Jim Tankersley – Jim Tankersley has covered economic policy in presidential elections since 2004.
Vice President Kamala Harris and former President Donald J. Trump flew to North Carolina this week to deliver what was billed as major speeches on the economy. Neither laid out a comprehensive policy plan — not Ms. Harris in her half-hour focus on housing, groceries and prescription drugs, nor Mr. Trump in 80 minutes of sprinkling various proposals among musings about dangerous immigrants.
But in their own ways, both candidates sent voters clear and important messages about their economic visions. Each embraced a vision of a powerful federal government, using its muscle to intervene in markets in pursuit of a stronger and more prosperous economy.
They just disagreed, almost entirely, on when and how that power should be used.
In Raleigh on Friday, Ms. Harris began to put her own stamp on the brand of progressive economics that has come to dominate Democratic politics over the last decade. That economic thinking embraces the idea that the federal government must act aggressively to foster competition and correct distortions in private markets.

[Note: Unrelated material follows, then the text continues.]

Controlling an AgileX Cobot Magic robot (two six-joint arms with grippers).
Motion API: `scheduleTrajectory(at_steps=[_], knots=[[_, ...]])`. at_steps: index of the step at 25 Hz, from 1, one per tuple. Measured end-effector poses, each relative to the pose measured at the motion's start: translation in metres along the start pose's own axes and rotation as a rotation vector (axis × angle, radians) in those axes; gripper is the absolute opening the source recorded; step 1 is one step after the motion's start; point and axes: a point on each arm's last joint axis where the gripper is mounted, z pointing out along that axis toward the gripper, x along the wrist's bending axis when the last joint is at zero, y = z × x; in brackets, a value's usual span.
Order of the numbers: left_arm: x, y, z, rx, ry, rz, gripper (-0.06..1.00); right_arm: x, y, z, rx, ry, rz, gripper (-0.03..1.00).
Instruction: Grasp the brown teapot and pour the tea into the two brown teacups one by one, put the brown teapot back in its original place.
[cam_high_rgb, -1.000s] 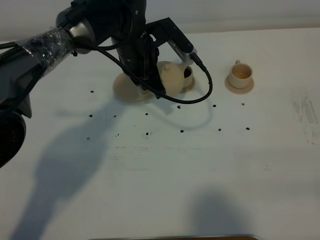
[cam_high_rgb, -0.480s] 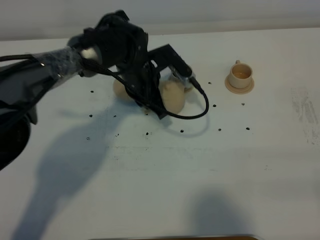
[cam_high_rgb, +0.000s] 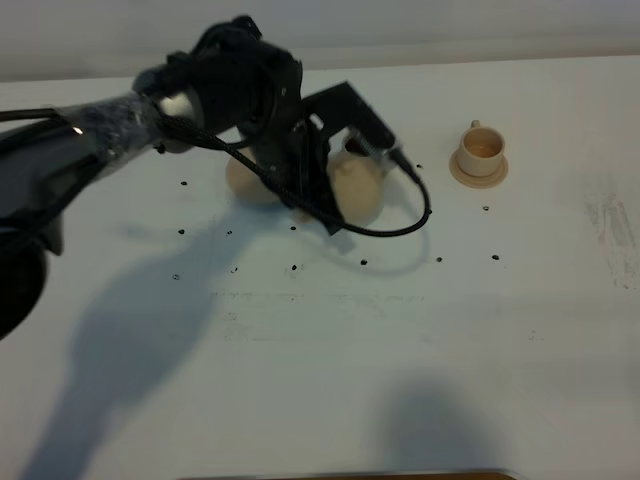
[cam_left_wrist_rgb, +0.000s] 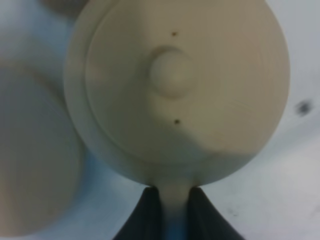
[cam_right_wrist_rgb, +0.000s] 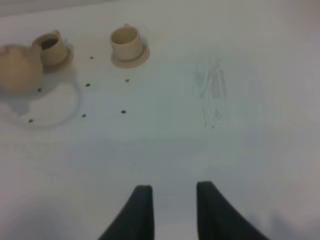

The approach seeks large tax increases on corporations and high earners, to fund assistance for low-income and middle-class workers who are struggling to build wealth for themselves and their children. At the same time, it provides big tax breaks to companies engaged in what Ms. Harris and other progressives see as delivering great economic benefit — like manufacturing technologies needed to fight global warming or building affordable housing.
That philosophy animated the policy agenda that Ms. Harris unveiled on Friday. She pledged to send up to $25,000 in down-payment assistance to every first-time home buyer over four years while directing $40 billion to construction companies that build starter homes. She said she would permanently reinstate an expanded child tax credit that President Biden temporarily established with his 2021 stimulus law while offering even more assistance to parents of newborns.
She called for a federal ban on corporate price gouging on groceries and for new federal enforcement tools to punish companies that unfairly push up food prices. “My plan will include new penalties for opportunistic companies that exploit crises and break the rules,” she said, adding: “We will help the food industry become more competitive because I believe competition is the lifeblood of our economy.”
Questions remain over the rest of Ms. Harris’s agenda, including which tax increases she would favor to offset those tax cuts and spending programs. The nonpartisan Committee for a Responsible Federal Budget, which is focused on deficit reduction, estimated on Friday that the plans she unveiled would raise the federal deficit by $1.7 trillion over the next decade, if not paid for.
But the main thrust of Ms. Harris’s vision is clear: a mixture of government intervention and government assistance, all meant to help Americans climb their way into the middle class.
As Gene Sperling, a former economic aide to three Democratic presidents who is a senior economic adviser to Ms. Harris, put it: “Her focus on an opportunity economy and her stress on homeownership show she is focused like a laser on both lowering costs to help families make ends meet and being able to get ahead by owning a home or starting a small business.”